New algorithm is based on ‘dance’ of foraging honeybees

— Photo: Special Arrangement

Bee Analogy: Net servers hosting Web services and honeybees gathering nectar face similar challenges. Sunil Nakrani (left) and Craig Tovey have proposed an algorithm — inspired by bees — to improve server efficiency.

Bangalore: Internet servers — those large computers that drive multiple Web applications — are frequently overwhelmed by spurts in demand that make it difficult to allocate resources. Bee colonies manage to maintain a steady honey-making operation, even though the supply of nectar might vary drastically. So may be we should ask the bees how they do it?

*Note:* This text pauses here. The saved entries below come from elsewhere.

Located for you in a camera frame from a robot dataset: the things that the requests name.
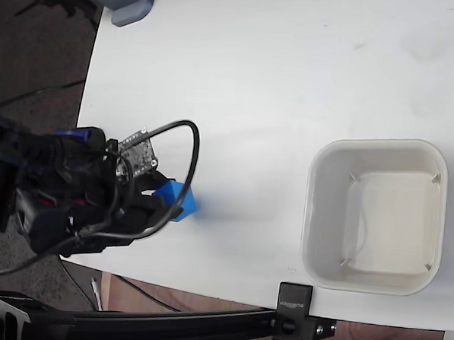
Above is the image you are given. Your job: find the white square plastic bin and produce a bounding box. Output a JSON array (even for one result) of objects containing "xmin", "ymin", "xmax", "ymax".
[{"xmin": 297, "ymin": 132, "xmax": 451, "ymax": 299}]

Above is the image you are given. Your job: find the blue cube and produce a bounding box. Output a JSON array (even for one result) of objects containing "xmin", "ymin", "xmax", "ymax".
[{"xmin": 151, "ymin": 179, "xmax": 202, "ymax": 225}]

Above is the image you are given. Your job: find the black aluminium rail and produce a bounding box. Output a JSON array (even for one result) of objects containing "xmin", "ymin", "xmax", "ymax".
[{"xmin": 0, "ymin": 288, "xmax": 281, "ymax": 340}]

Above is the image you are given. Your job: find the black looping camera cable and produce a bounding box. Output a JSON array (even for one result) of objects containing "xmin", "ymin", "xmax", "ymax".
[{"xmin": 0, "ymin": 110, "xmax": 202, "ymax": 288}]

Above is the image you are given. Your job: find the thin black floor cable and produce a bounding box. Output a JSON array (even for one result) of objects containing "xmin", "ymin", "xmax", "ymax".
[
  {"xmin": 0, "ymin": 75, "xmax": 84, "ymax": 116},
  {"xmin": 116, "ymin": 275, "xmax": 185, "ymax": 313},
  {"xmin": 57, "ymin": 258, "xmax": 98, "ymax": 311}
]

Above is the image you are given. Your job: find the black table clamp block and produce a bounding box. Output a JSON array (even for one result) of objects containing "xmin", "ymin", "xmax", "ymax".
[{"xmin": 271, "ymin": 281, "xmax": 339, "ymax": 340}]

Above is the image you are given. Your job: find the gripper camera circuit board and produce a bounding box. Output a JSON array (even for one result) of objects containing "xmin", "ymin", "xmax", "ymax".
[{"xmin": 114, "ymin": 126, "xmax": 162, "ymax": 183}]

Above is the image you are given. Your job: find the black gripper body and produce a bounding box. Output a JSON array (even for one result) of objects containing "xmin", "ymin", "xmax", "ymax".
[{"xmin": 64, "ymin": 169, "xmax": 163, "ymax": 261}]

Researchers presently at the Georgia Institute of Technology in the U.S., have developed a new algorithm or communication system to improve Internet server efficiency — closely modelled on how honeybee colonies organise themselves. Sunil Nakrani, a post doctoral fellow in the School of Industrial and Systems Engineering at Georgia Tech has joined Craig Tovey, professor in the same school to suggest how the swarm intelligence of highly organised bees might serve as a model for Net server operations.

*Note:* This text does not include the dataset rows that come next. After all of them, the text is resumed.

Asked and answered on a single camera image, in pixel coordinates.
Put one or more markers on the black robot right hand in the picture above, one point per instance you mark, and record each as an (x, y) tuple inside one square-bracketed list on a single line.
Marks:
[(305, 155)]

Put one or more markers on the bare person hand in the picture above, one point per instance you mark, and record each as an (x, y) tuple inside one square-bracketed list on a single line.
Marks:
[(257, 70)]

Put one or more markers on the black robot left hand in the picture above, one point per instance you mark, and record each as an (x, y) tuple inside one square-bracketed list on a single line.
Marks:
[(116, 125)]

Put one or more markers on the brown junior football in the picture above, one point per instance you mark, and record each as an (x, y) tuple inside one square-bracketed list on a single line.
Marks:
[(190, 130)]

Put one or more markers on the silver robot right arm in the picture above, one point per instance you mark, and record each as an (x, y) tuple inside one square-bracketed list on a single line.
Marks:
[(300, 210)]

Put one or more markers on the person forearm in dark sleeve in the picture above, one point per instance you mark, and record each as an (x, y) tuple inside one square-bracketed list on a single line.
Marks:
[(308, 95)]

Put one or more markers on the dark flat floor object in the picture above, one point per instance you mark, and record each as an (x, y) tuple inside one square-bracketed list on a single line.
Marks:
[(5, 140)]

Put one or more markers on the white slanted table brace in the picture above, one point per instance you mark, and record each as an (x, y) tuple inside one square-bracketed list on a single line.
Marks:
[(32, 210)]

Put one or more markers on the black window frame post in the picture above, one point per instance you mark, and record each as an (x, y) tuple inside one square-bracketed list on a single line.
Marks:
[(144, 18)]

Their honey-bee inspired algorithm is detailed in a paper in the latest issue of The Journal of Bio inspiration and Biomimetics entitled “From Honeybees to Internet Servers: Biomimicry for distributed management of Internet Management centres.”

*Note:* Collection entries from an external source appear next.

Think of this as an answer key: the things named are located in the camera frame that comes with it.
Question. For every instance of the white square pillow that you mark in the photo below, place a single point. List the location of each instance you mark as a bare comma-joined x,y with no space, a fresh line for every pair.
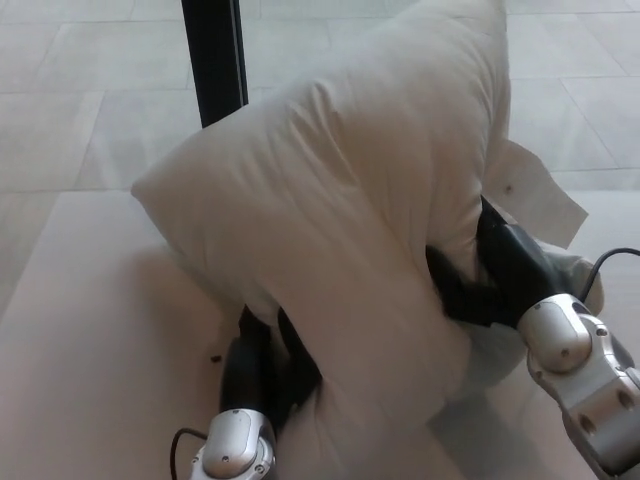
340,210

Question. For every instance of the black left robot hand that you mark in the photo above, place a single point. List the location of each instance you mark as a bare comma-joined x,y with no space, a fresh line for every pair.
250,370

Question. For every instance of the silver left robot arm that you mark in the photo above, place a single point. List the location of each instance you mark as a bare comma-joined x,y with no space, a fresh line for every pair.
235,445

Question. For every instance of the black metal post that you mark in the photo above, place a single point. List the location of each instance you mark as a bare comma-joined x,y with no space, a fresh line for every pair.
215,55

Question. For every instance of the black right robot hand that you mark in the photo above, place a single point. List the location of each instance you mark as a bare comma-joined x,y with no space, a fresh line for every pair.
505,280

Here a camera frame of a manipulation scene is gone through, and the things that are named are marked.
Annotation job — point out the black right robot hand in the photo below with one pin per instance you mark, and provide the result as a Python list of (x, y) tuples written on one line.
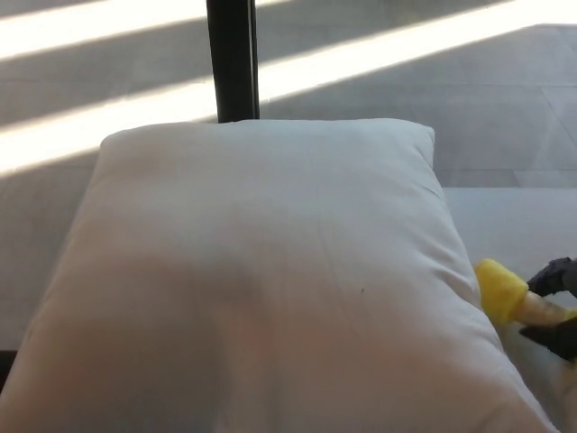
[(559, 277)]

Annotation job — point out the white pillow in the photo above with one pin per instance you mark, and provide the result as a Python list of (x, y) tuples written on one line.
[(252, 270)]

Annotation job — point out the black vertical post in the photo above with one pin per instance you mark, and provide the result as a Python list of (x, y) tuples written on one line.
[(232, 58)]

Bees too have a ‘resource allocation’ problem and this is how they tackle it: ‘scouts’ leave the hive looking for nectar. When they have located the suitable flowers, they return to the hive and do a little ‘dance’ — which contains a coded message: The direction of the dance tells the other forager bees which way to go; the number of ‘waggles’ or turns, indicates the distance to the patch of flowers and length of each waggle suggests the quality of the nectar.

When one nectar source is depleted, the scouts locate another patch and ‘update’ the forager bees in ‘real time’ with a revised waggle dance.

In an emailed communication to The Hindu on Tuesday, Dr. Nakrani writes that Professor Tovey and he are exploring the possibility of starting a company to develop their bee-inspired server organisation technology. He also plans to return to India to work at the Tata Research Development and Design Centre in Pune.